- Dataset extract

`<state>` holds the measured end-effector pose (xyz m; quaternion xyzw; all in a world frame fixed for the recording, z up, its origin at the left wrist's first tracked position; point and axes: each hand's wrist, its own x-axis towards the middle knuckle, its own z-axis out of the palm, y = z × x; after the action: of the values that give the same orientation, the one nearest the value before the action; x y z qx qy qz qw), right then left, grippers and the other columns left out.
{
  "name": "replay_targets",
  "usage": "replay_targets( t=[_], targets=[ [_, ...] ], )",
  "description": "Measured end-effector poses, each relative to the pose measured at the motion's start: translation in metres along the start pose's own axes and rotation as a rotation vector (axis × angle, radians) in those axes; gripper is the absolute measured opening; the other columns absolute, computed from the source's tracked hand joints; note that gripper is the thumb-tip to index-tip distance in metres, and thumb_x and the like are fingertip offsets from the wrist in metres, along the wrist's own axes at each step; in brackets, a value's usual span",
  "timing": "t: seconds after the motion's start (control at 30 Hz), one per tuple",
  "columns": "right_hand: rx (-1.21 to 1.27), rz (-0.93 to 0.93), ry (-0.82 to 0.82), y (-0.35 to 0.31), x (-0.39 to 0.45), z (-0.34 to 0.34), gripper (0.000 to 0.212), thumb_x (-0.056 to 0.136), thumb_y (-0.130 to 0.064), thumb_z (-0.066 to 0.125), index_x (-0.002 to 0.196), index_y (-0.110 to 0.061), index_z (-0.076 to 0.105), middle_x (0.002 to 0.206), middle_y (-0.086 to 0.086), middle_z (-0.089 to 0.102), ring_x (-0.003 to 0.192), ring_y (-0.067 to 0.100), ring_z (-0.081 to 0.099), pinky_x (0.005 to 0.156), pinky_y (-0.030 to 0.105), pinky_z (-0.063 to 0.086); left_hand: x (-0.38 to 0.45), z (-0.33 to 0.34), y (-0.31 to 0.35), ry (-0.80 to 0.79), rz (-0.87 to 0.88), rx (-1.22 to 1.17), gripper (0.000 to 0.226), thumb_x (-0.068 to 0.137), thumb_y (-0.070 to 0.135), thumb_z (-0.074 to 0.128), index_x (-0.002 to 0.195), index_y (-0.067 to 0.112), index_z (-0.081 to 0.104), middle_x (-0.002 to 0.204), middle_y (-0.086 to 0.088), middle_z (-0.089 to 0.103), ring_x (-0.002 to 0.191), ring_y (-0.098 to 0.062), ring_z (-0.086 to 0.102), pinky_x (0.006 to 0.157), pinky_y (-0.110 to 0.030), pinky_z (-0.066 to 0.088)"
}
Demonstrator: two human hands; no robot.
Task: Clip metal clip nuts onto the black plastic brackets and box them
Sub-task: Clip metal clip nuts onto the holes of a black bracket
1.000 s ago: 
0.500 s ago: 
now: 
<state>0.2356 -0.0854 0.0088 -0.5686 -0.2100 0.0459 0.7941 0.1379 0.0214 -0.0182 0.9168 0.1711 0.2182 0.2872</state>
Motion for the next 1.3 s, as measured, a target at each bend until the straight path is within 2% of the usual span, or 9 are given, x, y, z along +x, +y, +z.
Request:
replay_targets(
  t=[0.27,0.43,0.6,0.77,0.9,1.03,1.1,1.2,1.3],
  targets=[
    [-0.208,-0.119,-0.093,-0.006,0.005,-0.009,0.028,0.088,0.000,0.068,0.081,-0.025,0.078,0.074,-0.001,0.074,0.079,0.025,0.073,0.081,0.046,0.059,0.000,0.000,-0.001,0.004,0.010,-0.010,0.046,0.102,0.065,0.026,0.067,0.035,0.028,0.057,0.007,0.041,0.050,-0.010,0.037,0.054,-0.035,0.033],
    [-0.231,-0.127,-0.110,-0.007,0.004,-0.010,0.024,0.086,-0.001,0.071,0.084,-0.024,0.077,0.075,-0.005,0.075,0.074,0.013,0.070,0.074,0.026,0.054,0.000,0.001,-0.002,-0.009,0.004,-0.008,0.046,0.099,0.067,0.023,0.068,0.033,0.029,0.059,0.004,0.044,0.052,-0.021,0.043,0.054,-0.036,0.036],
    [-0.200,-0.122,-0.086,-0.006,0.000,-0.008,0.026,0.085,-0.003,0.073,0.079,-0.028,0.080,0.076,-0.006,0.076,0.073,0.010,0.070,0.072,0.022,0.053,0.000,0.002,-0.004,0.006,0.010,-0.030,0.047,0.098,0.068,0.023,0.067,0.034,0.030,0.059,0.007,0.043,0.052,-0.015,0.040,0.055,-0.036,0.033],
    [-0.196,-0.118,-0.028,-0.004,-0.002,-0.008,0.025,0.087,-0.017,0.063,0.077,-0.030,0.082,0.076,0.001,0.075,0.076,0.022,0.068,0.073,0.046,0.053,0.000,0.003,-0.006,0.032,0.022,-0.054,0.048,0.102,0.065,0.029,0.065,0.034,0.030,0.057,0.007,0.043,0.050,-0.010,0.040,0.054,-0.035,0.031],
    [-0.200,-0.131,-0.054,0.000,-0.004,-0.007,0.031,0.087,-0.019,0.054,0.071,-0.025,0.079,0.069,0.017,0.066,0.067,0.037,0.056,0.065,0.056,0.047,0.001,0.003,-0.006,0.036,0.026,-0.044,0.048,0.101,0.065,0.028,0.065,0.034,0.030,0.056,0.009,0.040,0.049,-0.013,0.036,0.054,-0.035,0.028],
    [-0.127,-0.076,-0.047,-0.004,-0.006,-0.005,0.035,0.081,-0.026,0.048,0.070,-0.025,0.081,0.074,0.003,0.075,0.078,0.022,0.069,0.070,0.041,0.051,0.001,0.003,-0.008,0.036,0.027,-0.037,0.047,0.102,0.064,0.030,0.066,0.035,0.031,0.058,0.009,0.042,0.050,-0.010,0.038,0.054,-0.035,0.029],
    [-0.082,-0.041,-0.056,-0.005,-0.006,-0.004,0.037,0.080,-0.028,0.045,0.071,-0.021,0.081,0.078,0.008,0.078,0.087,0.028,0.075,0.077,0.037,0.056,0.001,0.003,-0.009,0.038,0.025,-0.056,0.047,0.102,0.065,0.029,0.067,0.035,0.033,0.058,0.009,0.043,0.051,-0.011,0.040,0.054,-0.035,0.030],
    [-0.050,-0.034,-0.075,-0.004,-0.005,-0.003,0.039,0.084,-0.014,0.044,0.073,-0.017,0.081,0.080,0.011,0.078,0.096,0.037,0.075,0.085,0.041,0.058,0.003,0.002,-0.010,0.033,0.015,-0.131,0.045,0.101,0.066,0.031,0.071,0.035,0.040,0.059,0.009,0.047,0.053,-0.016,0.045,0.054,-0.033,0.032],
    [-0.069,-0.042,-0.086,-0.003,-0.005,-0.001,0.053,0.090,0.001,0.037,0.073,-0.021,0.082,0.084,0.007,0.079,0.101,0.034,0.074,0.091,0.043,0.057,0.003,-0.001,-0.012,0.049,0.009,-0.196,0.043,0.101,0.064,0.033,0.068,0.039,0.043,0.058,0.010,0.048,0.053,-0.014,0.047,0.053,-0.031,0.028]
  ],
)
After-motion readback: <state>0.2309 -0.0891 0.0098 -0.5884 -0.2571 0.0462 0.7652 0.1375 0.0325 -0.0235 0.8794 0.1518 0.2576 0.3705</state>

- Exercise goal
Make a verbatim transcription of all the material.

- Exercise solution
`<state>` holds the measured end-effector pose (xyz m; quaternion xyzw; all in a world frame fixed for the recording, z up, its origin at the left wrist's first tracked position; point and axes: each hand's wrist, its own x-axis towards the middle knuckle, its own z-axis out of the palm, y = z × x; after the action: of the values that give the same orientation, the one nearest the value before the action; x y z qx qy qz qw), right then left, grippers and the other columns left out.
{
  "name": "replay_targets",
  "usage": "replay_targets( t=[_], targets=[ [_, ...] ], )",
  "description": "Measured end-effector poses, each relative to the pose measured at the motion's start: translation in metres along the start pose's own axes and rotation as a rotation vector (axis × angle, radians) in those axes; gripper is the absolute measured opening; the other columns absolute, computed from the source's tracked hand joints; note that gripper is the thumb-tip to index-tip distance in metres, and thumb_x and the like are fingertip offsets from the wrist in metres, along the wrist's own axes at each step; in brackets, a value's usual span",
  "timing": "t: seconds after the motion's start (control at 30 Hz), one per tuple",
  "columns": "right_hand: rx (-1.21 to 1.27), rz (-0.93 to 0.93), ry (-0.82 to 0.82), y (-0.35 to 0.31), x (-0.39 to 0.45), z (-0.34 to 0.34), gripper (0.000 to 0.212), thumb_x (-0.056 to 0.136), thumb_y (-0.130 to 0.064), thumb_z (-0.066 to 0.125), index_x (-0.002 to 0.196), index_y (-0.110 to 0.061), index_z (-0.076 to 0.105), middle_x (0.002 to 0.206), middle_y (-0.086 to 0.086), middle_z (-0.089 to 0.102), ring_x (-0.003 to 0.192), ring_y (-0.067 to 0.100), ring_z (-0.081 to 0.099), pinky_x (0.005 to 0.156), pinky_y (-0.030 to 0.105), pinky_z (-0.063 to 0.086); left_hand: x (-0.38 to 0.45), z (-0.33 to 0.34), y (-0.31 to 0.35), ry (-0.80 to 0.79), rz (-0.87 to 0.88), rx (-1.22 to 1.17), gripper (0.000 to 0.226), thumb_x (-0.068 to 0.137), thumb_y (-0.070 to 0.135), thumb_z (-0.074 to 0.128), index_x (-0.002 to 0.195), index_y (-0.067 to 0.112), index_z (-0.081 to 0.104), middle_x (-0.002 to 0.204), middle_y (-0.086 to 0.088), middle_z (-0.089 to 0.103), ring_x (-0.002 to 0.191), ring_y (-0.098 to 0.062), ring_z (-0.086 to 0.102), pinky_x (0.006 to 0.157), pinky_y (-0.110 to 0.030), pinky_z (-0.066 to 0.088)"
}
Demonstrator: two human hands; no robot.
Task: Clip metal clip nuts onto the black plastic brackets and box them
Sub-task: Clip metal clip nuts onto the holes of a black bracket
1.000 s ago: 
0.500 s ago: 
now: 
<state>0.2356 -0.0854 0.0088 -0.5686 -0.2100 0.0459 0.7941 0.1379 0.0214 -0.0182 0.9168 0.1711 0.2182 0.2872</state>
Motion for the next 1.3 s, as measured, a target at each bend until the straight path is within 2% of the usual span, or 9 are given, x, y, z along +x, +y, +z.
Request:
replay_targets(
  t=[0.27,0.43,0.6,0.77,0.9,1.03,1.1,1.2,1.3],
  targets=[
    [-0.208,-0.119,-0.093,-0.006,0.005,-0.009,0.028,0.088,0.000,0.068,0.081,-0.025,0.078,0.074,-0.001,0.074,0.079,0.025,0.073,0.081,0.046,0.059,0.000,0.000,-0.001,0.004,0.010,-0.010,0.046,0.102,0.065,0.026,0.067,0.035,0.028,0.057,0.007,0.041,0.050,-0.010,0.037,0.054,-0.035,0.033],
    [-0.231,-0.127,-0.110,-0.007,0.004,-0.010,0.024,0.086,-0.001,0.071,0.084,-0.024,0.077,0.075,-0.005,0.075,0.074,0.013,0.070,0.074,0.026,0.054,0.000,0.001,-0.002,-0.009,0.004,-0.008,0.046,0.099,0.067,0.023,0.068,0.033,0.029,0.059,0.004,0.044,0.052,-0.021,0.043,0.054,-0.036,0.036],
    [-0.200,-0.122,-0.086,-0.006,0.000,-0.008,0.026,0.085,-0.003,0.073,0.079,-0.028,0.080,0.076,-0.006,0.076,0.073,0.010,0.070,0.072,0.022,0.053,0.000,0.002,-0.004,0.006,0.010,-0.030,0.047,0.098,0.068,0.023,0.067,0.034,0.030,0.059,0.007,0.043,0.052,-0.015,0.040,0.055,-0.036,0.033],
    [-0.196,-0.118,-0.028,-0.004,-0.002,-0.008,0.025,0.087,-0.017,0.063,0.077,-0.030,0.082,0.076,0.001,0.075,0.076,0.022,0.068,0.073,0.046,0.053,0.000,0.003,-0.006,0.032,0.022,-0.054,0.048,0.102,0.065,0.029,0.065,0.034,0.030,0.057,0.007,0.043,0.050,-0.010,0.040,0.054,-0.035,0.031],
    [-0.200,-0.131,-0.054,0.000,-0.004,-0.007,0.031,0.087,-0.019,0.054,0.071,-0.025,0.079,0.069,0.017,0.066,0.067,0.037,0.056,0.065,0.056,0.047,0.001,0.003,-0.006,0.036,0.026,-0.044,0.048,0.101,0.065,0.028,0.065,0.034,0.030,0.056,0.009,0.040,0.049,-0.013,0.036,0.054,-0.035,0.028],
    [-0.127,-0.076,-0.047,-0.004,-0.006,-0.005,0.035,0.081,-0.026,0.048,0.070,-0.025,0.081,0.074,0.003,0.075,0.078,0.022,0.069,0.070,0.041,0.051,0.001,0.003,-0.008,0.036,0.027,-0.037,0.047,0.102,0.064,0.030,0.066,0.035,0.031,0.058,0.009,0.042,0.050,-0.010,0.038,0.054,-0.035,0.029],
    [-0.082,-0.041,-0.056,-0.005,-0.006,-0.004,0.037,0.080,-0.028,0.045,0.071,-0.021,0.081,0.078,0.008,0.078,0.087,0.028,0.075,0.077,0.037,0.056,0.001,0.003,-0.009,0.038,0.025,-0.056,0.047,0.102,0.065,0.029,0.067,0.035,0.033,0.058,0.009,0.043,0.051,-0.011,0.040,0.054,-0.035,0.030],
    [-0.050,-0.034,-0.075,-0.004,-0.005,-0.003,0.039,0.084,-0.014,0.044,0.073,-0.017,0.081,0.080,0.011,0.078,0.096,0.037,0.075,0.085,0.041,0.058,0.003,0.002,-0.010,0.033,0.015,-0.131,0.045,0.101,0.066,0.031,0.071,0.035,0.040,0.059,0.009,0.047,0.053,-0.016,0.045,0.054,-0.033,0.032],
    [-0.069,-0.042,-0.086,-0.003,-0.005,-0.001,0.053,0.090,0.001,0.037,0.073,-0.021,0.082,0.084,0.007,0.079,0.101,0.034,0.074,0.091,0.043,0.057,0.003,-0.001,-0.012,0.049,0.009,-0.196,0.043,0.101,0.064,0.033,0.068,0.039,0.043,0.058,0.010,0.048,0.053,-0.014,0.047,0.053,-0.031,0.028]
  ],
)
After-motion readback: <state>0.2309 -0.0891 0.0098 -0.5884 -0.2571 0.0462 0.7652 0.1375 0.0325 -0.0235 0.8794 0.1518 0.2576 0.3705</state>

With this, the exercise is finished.